Um die Altersversorgung in Deutschland bezahlbarer und gerechter zu machen, müssten Beamte künftig fünfeinhalb Jahre länger arbeiten als Arbeiter, teilte das Forschungsinstitut aus Niedersachsen mit. Es begründete diesen Schritt mit der „überdurchschnittlich langen Lebenserwartung“ von Beamten.
„Wenn wir über eine längere Lebensarbeitszeit reden, dann sollten vor allem die Menschen länger arbeiten, die eine höhere Lebenserwartung aufweisen“, heißt es in der Studie. Das seien statistisch gesehen Beamtinnen und Beamte, die zudem über einen deutlich längeren Zeitraum Pensionen bezögen als Arbeiter. Diese Aspekte würden aber in der bisherigen Rentendiskussion „kaum oder gar nicht berücksichtigt“, kritisierte das Institut.

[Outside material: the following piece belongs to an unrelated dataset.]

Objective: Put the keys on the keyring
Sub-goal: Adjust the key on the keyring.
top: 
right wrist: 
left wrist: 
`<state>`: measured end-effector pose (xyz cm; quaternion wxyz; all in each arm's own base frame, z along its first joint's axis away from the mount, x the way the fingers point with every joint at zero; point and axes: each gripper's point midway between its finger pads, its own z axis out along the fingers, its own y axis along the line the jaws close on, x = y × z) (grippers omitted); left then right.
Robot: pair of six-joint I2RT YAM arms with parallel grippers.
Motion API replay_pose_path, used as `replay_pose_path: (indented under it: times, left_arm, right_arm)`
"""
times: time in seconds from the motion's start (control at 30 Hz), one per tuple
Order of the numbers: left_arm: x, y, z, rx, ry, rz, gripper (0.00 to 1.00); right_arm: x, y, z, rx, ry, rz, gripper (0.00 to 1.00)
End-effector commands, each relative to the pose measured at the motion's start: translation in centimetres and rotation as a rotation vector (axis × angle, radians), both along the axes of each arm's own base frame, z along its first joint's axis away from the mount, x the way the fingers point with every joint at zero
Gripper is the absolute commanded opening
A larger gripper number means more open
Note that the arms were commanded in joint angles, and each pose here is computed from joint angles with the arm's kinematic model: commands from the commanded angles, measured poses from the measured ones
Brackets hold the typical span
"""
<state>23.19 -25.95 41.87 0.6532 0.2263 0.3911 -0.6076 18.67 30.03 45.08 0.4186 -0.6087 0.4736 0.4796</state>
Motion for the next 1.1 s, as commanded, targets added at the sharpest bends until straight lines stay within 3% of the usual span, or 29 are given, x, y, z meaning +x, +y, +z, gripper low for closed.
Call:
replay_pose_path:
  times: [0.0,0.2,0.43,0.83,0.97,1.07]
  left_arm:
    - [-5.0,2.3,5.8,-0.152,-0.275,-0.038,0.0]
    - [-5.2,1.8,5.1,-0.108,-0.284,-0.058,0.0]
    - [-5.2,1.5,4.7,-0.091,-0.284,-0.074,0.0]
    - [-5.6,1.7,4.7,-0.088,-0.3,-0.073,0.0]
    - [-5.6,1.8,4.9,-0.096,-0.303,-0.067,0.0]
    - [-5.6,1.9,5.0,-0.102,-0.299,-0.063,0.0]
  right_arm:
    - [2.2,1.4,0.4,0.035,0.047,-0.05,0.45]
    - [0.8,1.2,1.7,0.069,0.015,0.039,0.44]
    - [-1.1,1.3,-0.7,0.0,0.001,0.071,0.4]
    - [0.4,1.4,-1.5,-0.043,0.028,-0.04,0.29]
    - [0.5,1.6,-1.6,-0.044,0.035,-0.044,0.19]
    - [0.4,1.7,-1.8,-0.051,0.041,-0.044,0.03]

Geyer hatte den Vorschlag scharf kritisiert. „Wollen wir jetzt wirklich anfangen, die durchschnittlichen Lebenserwartungen bestimmter Berufs- oder Statusgruppen in die Debatte um die sozialen Sicherungssysteme einzuführen? Vor solchen Diskussionen kann ich nur warnen“, sagte er der „Augsburger Allgemeinen“.